DESCRIPTION OF THE TASK: Write out every entry in full. Leave nothing out.

Saved entries
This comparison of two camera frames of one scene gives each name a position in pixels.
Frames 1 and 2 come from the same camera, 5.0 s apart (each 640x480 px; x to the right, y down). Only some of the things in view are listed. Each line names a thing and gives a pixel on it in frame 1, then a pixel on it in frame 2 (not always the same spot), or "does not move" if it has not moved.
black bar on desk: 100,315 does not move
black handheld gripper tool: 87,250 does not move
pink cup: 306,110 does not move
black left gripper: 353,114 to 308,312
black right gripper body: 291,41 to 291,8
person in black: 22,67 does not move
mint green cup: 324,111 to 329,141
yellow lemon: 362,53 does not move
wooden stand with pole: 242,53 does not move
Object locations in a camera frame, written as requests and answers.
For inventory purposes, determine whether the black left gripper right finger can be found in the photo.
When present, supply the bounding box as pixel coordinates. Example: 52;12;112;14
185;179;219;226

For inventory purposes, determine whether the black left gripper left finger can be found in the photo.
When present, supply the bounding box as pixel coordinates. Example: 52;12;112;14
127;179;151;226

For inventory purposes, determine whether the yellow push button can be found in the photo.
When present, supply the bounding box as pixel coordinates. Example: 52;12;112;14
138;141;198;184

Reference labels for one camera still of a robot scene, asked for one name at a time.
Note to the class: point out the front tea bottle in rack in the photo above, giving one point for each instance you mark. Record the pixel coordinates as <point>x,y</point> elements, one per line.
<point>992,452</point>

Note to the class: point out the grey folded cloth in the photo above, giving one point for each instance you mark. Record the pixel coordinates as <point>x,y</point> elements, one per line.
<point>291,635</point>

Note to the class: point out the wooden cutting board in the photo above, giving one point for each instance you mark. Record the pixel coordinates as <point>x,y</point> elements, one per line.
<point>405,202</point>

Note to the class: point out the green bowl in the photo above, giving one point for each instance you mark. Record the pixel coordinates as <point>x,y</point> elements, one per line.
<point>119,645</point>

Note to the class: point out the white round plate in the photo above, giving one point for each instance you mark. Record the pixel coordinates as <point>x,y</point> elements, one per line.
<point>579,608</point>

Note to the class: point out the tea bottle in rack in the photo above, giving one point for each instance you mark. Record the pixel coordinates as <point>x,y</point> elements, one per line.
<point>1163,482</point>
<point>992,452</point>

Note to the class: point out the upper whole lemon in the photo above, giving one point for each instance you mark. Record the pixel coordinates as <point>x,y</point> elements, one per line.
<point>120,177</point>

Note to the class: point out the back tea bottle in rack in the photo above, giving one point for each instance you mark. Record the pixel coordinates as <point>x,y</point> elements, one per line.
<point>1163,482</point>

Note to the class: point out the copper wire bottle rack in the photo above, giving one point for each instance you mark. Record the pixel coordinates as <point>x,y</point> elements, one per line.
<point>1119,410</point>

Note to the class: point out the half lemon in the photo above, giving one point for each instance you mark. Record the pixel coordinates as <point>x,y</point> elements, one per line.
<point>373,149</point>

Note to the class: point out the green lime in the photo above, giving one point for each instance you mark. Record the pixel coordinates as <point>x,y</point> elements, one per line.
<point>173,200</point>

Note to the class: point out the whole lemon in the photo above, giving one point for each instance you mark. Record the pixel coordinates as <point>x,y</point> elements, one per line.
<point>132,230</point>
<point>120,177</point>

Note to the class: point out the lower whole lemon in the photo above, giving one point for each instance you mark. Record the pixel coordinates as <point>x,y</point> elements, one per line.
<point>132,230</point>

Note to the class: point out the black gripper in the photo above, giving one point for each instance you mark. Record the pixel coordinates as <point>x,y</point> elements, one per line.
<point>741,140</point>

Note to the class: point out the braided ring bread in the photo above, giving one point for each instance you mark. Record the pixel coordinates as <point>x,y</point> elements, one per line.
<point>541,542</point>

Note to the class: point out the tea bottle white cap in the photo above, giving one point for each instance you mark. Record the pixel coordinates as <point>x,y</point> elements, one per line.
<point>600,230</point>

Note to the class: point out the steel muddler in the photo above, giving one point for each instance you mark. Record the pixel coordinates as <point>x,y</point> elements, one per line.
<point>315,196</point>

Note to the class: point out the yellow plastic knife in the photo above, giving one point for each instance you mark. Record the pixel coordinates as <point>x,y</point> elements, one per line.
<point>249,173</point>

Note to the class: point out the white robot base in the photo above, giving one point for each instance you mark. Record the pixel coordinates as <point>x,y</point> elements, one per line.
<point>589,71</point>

RESPONSE BOX:
This comparison of two camera frames of one scene gives each name a position in pixels.
Frames 1 and 2 come from the same camera, 5.0 s apart (each 640x480 px; x to the right, y down). Only some of the things in view are listed. Each line names a thing and gives a pixel on it in frame 1, then a pixel on it in frame 2 (not always the same spot), or "does not move" if it has not moved.
black bar on desk: 100,315 does not move
black handheld gripper tool: 87,250 does not move
pink cup: 306,110 does not move
black left gripper: 353,114 to 308,312
black right gripper body: 291,41 to 291,8
person in black: 22,67 does not move
mint green cup: 324,111 to 329,141
yellow lemon: 362,53 does not move
wooden stand with pole: 242,53 does not move
Object locations in a camera frame, written as requests and answers.
For inventory purposes, determine whether the black left gripper right finger can be found in the photo.
When present, supply the bounding box as pixel coordinates. Example: 52;12;112;14
185;179;219;226

For inventory purposes, determine whether the black left gripper left finger can be found in the photo.
When present, supply the bounding box as pixel coordinates. Example: 52;12;112;14
127;179;151;226

For inventory purposes, determine whether the yellow push button can be found in the photo.
When present, supply the bounding box as pixel coordinates. Example: 52;12;112;14
138;141;198;184

Reference labels for one camera still of a robot scene, asked for one name at a time.
Note to the class: point out the front tea bottle in rack in the photo above, giving one point for each instance you mark. Record the pixel coordinates as <point>x,y</point> elements, one per line.
<point>992,452</point>

Note to the class: point out the grey folded cloth in the photo above, giving one point for each instance you mark. Record the pixel coordinates as <point>x,y</point> elements, one per line.
<point>291,635</point>

Note to the class: point out the wooden cutting board in the photo above, giving one point for each instance you mark. Record the pixel coordinates as <point>x,y</point> elements, one per line.
<point>405,202</point>

Note to the class: point out the green bowl in the photo above, giving one point for each instance you mark. Record the pixel coordinates as <point>x,y</point> elements, one per line.
<point>119,645</point>

Note to the class: point out the white round plate in the photo above, giving one point for each instance you mark. Record the pixel coordinates as <point>x,y</point> elements, one per line.
<point>579,608</point>

Note to the class: point out the tea bottle in rack in the photo above, giving one point for each instance you mark. Record the pixel coordinates as <point>x,y</point> elements, one per line.
<point>1163,482</point>
<point>992,452</point>

Note to the class: point out the upper whole lemon in the photo above, giving one point for each instance you mark. Record the pixel coordinates as <point>x,y</point> elements, one per line.
<point>120,177</point>

Note to the class: point out the back tea bottle in rack in the photo above, giving one point for each instance you mark. Record the pixel coordinates as <point>x,y</point> elements, one per line.
<point>1163,482</point>

Note to the class: point out the copper wire bottle rack in the photo above, giving one point for each instance you mark. Record the pixel coordinates as <point>x,y</point> elements, one per line.
<point>1119,410</point>

Note to the class: point out the half lemon in the photo above, giving one point for each instance you mark. Record the pixel coordinates as <point>x,y</point> elements, one per line.
<point>373,149</point>

Note to the class: point out the green lime in the photo above, giving one point for each instance you mark. Record the pixel coordinates as <point>x,y</point> elements, one per line.
<point>173,200</point>

Note to the class: point out the whole lemon in the photo above, giving one point for each instance you mark. Record the pixel coordinates as <point>x,y</point> elements, one per line.
<point>132,230</point>
<point>120,177</point>

Note to the class: point out the lower whole lemon in the photo above, giving one point for each instance you mark. Record the pixel coordinates as <point>x,y</point> elements, one per line.
<point>132,230</point>

Note to the class: point out the black gripper in the photo above, giving one point for each instance you mark. Record the pixel coordinates as <point>x,y</point> elements, one per line.
<point>741,140</point>

Note to the class: point out the braided ring bread in the photo above, giving one point for each instance you mark. Record the pixel coordinates as <point>x,y</point> elements, one per line.
<point>541,542</point>

Note to the class: point out the tea bottle white cap in the photo above, giving one point for each instance you mark. Record the pixel coordinates as <point>x,y</point> elements, one per line.
<point>600,230</point>

Note to the class: point out the steel muddler in the photo above, giving one point for each instance you mark. Record the pixel coordinates as <point>x,y</point> elements, one per line.
<point>315,196</point>

Note to the class: point out the yellow plastic knife in the photo above, giving one point for each instance you mark. Record the pixel coordinates as <point>x,y</point> elements, one per line.
<point>249,173</point>

Note to the class: point out the white robot base in the photo above, giving one point for each instance you mark. Record the pixel coordinates as <point>x,y</point> elements, one per line.
<point>589,71</point>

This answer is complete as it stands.